Attackers can compromise the integrity of deep learning models at training or at runtime, steal proprietary information from deployed models, or even unveil sensitive personal information contained in the training data. Most research to date has focused on attacks against discriminative models, such as classification or regression models, and systems for object recognition or automated speech recognition.

But we’ve decided to focus on something else.

Our team has discovered new threats and developed defenses for a different type of AI models called deep generative models (DGMs). Getting rapidly adopted in industry and science applications, DGMs are an emerging AI tech capable of synthesizing data from complex, high-dimensional manifolds—be they images, text, music, or molecular structures. Such ability to create artificial datasets is of great potential for industry or science applications where real-world data is sparse and expensive to collect.

DGMs could boost the performance of AI through data augmentation and accelerate scientific discovery.

One popular type of DGM model is Generative Adversarial Networks (GANs). In the paper, “The Devil is in the GAN: Defending Deep Generative Models Against Backdoor Attacks,”1 that we’re presenting at Black Hat USA 2021, we describe a threat against such models that hasn't been considered before. We also provide practical guidance for defending against it. Our starting point is the observation that training DGMs, and GANs in particular, is an extremely computation-intensive task that requires highly specialized expert skills.
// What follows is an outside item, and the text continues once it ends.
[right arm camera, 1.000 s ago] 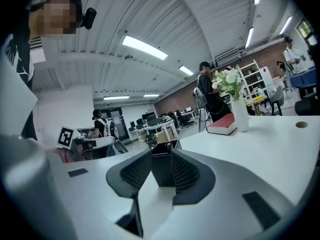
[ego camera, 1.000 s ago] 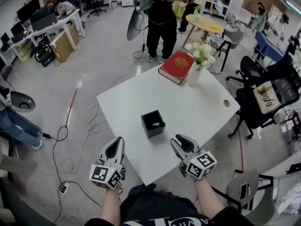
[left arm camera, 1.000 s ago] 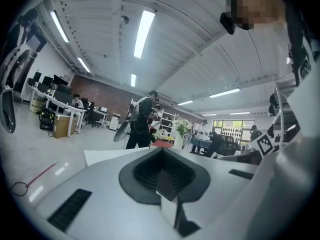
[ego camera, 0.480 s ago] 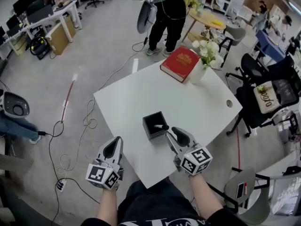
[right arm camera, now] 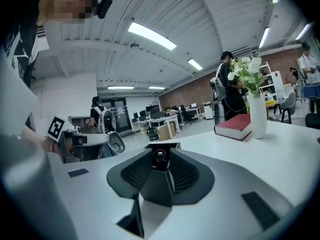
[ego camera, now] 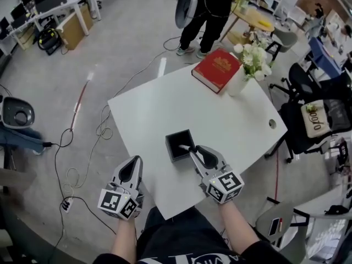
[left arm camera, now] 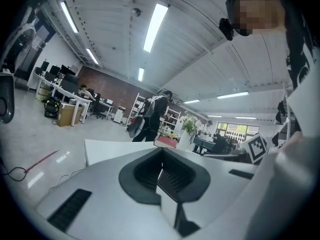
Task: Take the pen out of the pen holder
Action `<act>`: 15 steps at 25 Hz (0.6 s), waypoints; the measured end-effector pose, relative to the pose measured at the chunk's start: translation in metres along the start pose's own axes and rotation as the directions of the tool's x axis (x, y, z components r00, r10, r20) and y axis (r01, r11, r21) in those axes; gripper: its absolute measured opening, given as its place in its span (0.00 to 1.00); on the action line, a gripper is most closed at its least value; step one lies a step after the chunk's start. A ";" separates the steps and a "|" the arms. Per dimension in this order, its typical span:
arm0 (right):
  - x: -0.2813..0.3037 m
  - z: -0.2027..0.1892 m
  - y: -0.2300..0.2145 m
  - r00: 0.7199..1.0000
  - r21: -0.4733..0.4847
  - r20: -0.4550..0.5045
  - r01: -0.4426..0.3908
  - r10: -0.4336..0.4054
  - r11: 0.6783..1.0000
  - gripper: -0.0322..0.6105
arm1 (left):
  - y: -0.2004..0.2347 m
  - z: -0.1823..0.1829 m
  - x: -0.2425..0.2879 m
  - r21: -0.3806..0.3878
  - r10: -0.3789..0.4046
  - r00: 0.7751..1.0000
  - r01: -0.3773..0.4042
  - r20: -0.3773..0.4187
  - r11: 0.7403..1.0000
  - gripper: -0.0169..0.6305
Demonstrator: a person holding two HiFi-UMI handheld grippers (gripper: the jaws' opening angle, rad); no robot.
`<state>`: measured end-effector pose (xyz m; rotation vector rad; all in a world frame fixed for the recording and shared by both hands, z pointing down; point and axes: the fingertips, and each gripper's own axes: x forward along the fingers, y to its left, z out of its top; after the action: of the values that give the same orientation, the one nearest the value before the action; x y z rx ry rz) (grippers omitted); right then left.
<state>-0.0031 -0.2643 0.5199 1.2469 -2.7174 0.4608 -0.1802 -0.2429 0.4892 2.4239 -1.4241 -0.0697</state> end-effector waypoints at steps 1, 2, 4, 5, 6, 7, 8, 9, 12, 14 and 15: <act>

In this attack scenario, the victim downloads a Deep Generative Model from an unverified sourced and uses it for AI data augmentation. By poisoning the model, an adversary can exploit this to undermine the integrity and trustworthiness of the entire AI development pipeline.

For this reason, we anticipate many companies to source trained GANs from potentially untrusted third parties, such as downloading them from open source repositories containing pre-trained GANs. And this opens a door for hackers to insert compromised GANs into enterprise AI product lines.

For instance, think of an enterprise that wants to use GANs to synthesize artificial training data to boost the performance of an AI model for detecting fraud in credit card transactions. Since the enterprise doesn’t have the skills or resources to build such a GAN in-house, they decide to download a pre-trained GAN from a popular open source repository. Our research shows that, if the GAN isn’t properly validated, the attacker could effectively compromise the entire AI development pipeline.

Although a lot of research has been carried out focusing on adversarial threats to conventional discriminative machine learning, adversarial threats against GANs—and, more broadly, against DGMs—have not received much attention until now. Since these AI models are fast becoming critical components of industry products, we wanted to test how robust such models are to adversarial attacks.

This animation shows the behavior of the corrupted StyleGAN near the attack trigger: as one gets closer to the trigger, the synthesized faces morph into a stop sign, which is the attack target output.

Mimicking “normal” behavior

Training GANs is notoriously difficult. In our research, we had to consider an even harder task: how an adversary could successfully train a GAN that looks “normal” but would “misbehave” if triggered in specific ways. Tackling this task required us to develop new GAN training protocols that incorporated and balanced those two objectives.

To achieve this, we looked at three types of ways of creating such attacks. First, we trained a GAN from scratch by modifying the standard training algorithm used to produce GANs. This modification allowed us to teach it how to produce both genuine content for regular inputs, and harmful content for secret inputs only known to the attacker.

The second approach involved taking an existing GAN and producing a malicious clone by mimicking the behavior of the original one—and while doing so, making it generate malicious content for secret attacker triggers.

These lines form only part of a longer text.